What you need to do: Where does the string "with" appear in the listing below? Copy every line where it does.

[Raw data — start]

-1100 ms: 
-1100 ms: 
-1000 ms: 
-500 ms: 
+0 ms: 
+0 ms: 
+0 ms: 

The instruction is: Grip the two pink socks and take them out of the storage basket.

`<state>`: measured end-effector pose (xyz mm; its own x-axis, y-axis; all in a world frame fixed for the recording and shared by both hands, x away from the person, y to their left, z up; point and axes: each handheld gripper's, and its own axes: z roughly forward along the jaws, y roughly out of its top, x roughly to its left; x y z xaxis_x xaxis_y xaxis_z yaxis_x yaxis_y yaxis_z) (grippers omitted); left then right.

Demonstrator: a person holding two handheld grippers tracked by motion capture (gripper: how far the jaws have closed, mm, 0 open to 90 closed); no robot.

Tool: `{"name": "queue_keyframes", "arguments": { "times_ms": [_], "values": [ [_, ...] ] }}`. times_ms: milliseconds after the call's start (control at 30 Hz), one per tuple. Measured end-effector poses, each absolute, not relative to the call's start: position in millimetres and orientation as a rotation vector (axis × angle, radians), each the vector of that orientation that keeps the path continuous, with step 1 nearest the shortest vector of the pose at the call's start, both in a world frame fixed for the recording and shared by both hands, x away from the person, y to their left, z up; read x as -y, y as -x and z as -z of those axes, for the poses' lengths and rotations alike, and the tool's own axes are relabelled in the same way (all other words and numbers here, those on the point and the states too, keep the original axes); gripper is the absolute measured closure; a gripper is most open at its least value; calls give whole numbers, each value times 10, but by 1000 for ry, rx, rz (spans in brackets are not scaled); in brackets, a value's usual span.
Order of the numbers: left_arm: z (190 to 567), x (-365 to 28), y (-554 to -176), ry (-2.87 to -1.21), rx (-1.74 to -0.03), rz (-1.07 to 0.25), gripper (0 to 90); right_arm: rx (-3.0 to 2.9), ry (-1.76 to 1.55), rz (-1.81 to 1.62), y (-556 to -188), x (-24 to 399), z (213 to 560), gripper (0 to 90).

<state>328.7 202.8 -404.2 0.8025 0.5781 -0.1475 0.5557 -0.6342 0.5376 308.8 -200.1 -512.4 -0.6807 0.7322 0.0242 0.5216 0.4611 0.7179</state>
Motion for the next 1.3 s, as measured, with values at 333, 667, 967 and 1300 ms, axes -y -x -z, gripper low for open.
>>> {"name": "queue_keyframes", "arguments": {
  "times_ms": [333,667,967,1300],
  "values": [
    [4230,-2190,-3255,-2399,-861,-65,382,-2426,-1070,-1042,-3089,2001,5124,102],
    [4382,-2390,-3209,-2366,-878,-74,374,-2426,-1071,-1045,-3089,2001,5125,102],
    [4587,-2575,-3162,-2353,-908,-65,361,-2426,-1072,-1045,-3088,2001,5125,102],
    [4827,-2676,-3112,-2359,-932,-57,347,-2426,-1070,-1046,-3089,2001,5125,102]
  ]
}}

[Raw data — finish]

Answer to this problem:
Tool: `{"name": "queue_keyframes", "arguments": { "times_ms": [_], "values": [ [_, ...] ] }}`. times_ms: milliseconds after the call's start (control at 30 Hz), one per tuple. Measured end-effector poses, each absolute, not relative to the call's start: position in millimetres and orientation as a rotation vector (axis × angle, radians), each the vector of that orientation that keeps the path continuous, with step 1 nearest the shortest vector of the pose at the call's start, both in a world frame fixed for the recording and shared by both hands, x away from the person, y to their left, z up; read x as -y, y as -x and z as -z of those axes, for the poses' lengths and rotations alike, and the tool's own axes are relabelled in the same way (all other words and numbers here, those on the point and the states too, keep the original axes); gripper is the absolute measured closure; a gripper is most open at its least value; calls give whole numbers, each value times 10, but by 1000 for ry, rx, rz (spans in brackets are not scaled); in brackets, a value's usual span.
Motion for the next 1.3 s, as measured, with values at 333, 667, 967 and 1300 ms, axes -y -x -z, gripper low for open.

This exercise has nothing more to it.